ACTIVITY
Only one stretch of the data below is needed. Output the lines from the one with "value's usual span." up to and including the one with "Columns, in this", exactly as they stand.

EXERCISE DATA
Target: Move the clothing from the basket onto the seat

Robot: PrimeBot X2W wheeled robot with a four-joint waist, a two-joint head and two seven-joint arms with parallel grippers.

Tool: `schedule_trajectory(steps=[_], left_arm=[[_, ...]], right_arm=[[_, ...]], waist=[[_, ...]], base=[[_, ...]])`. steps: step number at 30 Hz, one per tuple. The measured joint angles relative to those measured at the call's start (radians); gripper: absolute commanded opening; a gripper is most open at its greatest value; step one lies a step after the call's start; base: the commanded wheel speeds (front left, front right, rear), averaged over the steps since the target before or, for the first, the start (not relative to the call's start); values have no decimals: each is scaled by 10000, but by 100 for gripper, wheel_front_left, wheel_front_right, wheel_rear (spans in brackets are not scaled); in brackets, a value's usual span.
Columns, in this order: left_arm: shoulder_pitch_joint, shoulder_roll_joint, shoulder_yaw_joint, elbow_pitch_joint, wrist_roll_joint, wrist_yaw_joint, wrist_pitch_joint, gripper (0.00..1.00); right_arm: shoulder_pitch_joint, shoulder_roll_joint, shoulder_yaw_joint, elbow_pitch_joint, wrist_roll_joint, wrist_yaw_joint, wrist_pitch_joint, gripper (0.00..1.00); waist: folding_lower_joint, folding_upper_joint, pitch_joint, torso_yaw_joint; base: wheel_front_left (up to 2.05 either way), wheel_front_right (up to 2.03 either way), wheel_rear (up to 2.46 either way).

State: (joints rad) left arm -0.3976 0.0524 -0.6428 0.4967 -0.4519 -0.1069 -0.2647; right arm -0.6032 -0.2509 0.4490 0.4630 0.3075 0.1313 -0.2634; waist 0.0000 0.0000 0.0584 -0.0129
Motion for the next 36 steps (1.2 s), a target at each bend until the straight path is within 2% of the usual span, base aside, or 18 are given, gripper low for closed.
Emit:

ANSWER TO THIS EXERCISE
Tool: `schedule_trajectory(steps=[_], left_arm=[[_, ...]], right_arm=[[_, ...]], waist=[[_, ...]], base=[[_, ...]])`. steps: step number at 30 Hz, one per tuple. The measured joint angles relative to those measured at the call's start (radians); gripper: absolute commanded opening; a gripper is most open at its greatest value; step one lies a step after the call's start; base: the commanded wheel speeds (front left, front right, rear), averaged over the steps since the target before or, for the first, the start (not relative to the call's start); values have no decimals: each is scaled by 10000, but by 100 for gripper, wheel_front_left, wheel_front_right, wheel_rear (spans in brackets are not scaled); in brackets, a value's usual span.
Columns, in this order: left_arm: shoulder_pitch_joint, shoulder_roll_joint, shoulder_yaw_joint, elbow_pitch_joint, wrist_roll_joint, wrist_yaw_joint, wrist_pitch_joint, gripper (0.00..1.00); right_arm: shoulder_pitch_joint, shoulder_roll_joint, shoulder_yaw_joint, elbow_pitch_joint, wrist_roll_joint, wrist_yaw_joint, wrist_pitch_joint, gripper (0.00..1.00); waist: folding_lower_joint, folding_upper_joint, pitch_joint, torso_yaw_joint; base: wheel_front_left (up to 2.05 either way), wheel_front_right (up to 2.03 either way), wheel_rear (up to 2.46 either way).

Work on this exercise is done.